## TO DO
The data must be copied over exactly and in full.
======== RAW DATA ========
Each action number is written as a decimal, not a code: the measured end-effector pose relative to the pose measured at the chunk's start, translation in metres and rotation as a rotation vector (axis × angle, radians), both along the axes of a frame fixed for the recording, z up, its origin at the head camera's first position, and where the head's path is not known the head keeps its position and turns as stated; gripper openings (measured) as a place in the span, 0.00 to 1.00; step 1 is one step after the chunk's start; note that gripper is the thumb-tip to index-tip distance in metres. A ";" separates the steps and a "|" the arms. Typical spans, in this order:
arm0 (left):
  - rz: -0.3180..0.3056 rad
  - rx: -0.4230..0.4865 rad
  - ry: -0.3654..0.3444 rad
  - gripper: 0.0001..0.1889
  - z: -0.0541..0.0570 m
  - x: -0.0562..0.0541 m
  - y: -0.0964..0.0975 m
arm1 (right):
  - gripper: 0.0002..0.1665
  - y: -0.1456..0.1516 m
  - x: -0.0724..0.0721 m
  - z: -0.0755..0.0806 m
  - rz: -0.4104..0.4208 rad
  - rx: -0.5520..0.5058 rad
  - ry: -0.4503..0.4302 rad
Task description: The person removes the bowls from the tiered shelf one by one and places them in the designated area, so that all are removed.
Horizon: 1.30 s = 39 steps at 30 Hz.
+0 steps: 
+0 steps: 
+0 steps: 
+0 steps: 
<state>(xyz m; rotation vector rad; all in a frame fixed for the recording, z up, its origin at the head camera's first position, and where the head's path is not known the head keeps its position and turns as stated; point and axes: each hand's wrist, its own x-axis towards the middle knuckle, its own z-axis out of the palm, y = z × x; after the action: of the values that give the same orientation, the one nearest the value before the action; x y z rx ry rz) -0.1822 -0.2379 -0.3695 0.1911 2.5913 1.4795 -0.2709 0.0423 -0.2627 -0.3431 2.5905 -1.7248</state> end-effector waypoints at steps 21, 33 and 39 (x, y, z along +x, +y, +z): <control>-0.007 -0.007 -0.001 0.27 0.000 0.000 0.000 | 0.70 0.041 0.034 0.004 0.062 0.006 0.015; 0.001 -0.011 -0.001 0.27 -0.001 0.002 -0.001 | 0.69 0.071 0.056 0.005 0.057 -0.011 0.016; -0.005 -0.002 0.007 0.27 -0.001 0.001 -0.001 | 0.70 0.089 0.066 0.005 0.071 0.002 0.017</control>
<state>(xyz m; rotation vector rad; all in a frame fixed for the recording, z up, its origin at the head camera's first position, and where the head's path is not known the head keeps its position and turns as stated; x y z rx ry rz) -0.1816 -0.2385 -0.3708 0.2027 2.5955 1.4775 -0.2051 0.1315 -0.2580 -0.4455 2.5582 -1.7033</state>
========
## WRITTEN SOLUTION
Each action number is written as a decimal, not a code: the measured end-effector pose relative to the pose measured at the chunk's start, translation in metres and rotation as a rotation vector (axis × angle, radians), both along the axes of a frame fixed for the recording, z up, its origin at the head camera's first position, and where the head's path is not known the head keeps its position and turns as stated; gripper openings (measured) as a place in the span, 0.00 to 1.00; step 1 is one step after the chunk's start; note that gripper is the thumb-tip to index-tip distance in metres. A ";" separates the steps and a "|" the arms. Typical spans, in this order:
arm0 (left):
  - rz: -0.3180..0.3056 rad
  - rx: -0.4230..0.4865 rad
  - ry: -0.3654..0.3444 rad
  - gripper: 0.0001..0.1889
  - z: -0.0541..0.0570 m
  - x: -0.0562..0.0541 m
  - y: -0.0964..0.0975 m
arm1 (right):
  - gripper: 0.0002..0.1665
  - y: -0.1456..0.1516 m
  - x: -0.0724..0.0721 m
  - z: -0.0755..0.0806 m
  - rz: -0.4104..0.4208 rad
  - rx: -0.5520..0.5058 rad
  - ry: -0.4503..0.4302 rad
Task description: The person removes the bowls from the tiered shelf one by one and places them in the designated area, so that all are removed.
Horizon: 1.30 s = 39 steps at 30 Hz.
+0 steps: 
+0 steps: 
+0 steps: 
+0 steps: 
<state>(xyz m; rotation vector rad; all in a frame fixed for the recording, z up, its origin at the head camera's first position, and where the head's path is not known the head keeps its position and turns as stated; point and axes: each hand's wrist, its own x-axis towards the middle knuckle, its own z-axis out of the palm, y = z × x; after the action: of the values that give the same orientation, the one nearest the value before the action; x y z rx ry rz) -0.1822 -0.2379 -0.3695 0.1911 2.5913 1.4795 -0.2709 0.0423 -0.2627 -0.3431 2.5905 -1.7248</state> end-effector waypoints at steps 21, 33 and 39 (x, y, z along +x, +y, +z): <control>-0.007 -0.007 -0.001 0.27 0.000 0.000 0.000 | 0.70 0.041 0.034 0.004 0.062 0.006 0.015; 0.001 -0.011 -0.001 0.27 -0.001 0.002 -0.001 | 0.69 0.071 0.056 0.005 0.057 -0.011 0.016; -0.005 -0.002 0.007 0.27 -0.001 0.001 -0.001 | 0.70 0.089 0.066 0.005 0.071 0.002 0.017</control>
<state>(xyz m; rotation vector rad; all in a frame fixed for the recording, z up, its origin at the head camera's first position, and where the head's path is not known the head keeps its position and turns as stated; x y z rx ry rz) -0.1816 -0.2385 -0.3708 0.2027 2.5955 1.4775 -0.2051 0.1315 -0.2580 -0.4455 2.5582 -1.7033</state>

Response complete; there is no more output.